* What is needed:
Leaving nothing out, print each line of the material exactly.

___ Recorded data

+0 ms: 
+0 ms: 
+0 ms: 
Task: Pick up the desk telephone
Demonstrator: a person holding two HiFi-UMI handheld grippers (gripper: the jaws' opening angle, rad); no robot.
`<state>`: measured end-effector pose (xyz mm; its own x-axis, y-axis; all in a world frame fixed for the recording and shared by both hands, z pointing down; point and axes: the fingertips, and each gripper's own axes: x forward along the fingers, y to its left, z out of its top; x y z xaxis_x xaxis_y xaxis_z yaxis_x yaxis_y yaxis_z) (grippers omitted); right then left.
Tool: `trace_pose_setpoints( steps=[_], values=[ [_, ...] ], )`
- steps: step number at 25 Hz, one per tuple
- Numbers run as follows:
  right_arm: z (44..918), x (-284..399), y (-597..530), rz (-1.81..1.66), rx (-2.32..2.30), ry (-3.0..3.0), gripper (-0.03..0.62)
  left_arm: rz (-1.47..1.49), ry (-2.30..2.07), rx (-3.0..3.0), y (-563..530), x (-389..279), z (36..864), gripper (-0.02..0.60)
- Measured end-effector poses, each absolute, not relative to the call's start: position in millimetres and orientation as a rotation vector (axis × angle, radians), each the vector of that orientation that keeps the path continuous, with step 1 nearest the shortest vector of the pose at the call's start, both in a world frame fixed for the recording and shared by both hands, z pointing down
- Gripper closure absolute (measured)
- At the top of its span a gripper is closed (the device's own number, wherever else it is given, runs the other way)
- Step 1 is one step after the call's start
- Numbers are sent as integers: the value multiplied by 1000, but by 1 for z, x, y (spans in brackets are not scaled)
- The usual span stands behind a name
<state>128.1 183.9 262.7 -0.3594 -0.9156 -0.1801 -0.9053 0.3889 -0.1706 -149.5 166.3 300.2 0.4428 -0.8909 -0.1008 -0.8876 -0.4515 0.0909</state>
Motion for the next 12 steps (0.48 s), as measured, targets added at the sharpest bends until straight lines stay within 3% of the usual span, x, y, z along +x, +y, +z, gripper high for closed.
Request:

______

* Solution to this exercise:
+0 ms: 
+0 ms: 
+0 ms: 
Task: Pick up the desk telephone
Demonstrator: a person holding two HiFi-UMI handheld grippers (gripper: the jaws' opening angle, rad); no robot.
`<state>`: measured end-effector pose (xyz mm; its own x-axis, y-axis; all in a world frame fixed for the recording and shared by both hands, z pointing down; point and axes: the fingertips, and each gripper's own axes: x forward along the fingers, y to its left, z out of its top; x y z xaxis_x xaxis_y xaxis_z yaxis_x yaxis_y yaxis_z) (grippers omitted); right then left.
Tool: `trace_pose_setpoints( steps=[_], values=[ [_, ...] ], )`
- steps: step number at 25 Hz, one per tuple
- Numbers run as follows:
  right_arm: z (44..918), x (-284..399), y (-597..530), rz (-1.81..1.66), rx (-2.32..2.30), ry (-3.0..3.0), gripper (-0.03..0.62)
  left_arm: rz (-1.47..1.49), ry (-2.30..2.07), rx (-3.0..3.0), y (-563..530), x (-389..279), z (36..864), gripper (-0.02..0.60)
- Measured end-effector poses, each absolute, not relative to the call's start: position in millimetres and orientation as a rotation vector (axis × angle, radians), each the vector of that orientation that keeps the path continuous, with step 1 nearest the shortest vector of the pose at the call's start, both in a world frame fixed for the recording and shared by both hands, z pointing down
- Gripper closure absolute (measured)
- At the top of its span a gripper is closed (the device's own number, wherever else it is given, runs the other way)
- Step 1 is one step after the call's start
- Numbers are sent as integers: the value multiplied by 1000, but by 1 for z, x, y (spans in brackets are not scaled)
- The usual span stands behind a name
<state>128.1 183.9 262.7 -0.3594 -0.9156 -0.1801 -0.9053 0.3889 -0.1706 -149.5 166.3 300.2 0.4428 -0.8909 -0.1008 -0.8876 -0.4515 0.0909</state>
Motion for the next 12 steps (0.48 s), as measured, targets added at the sharpest bends until straight lines stay within 3% of the usual span, x, y, z along +x, +y, +z, gripper high for closed.
Request:

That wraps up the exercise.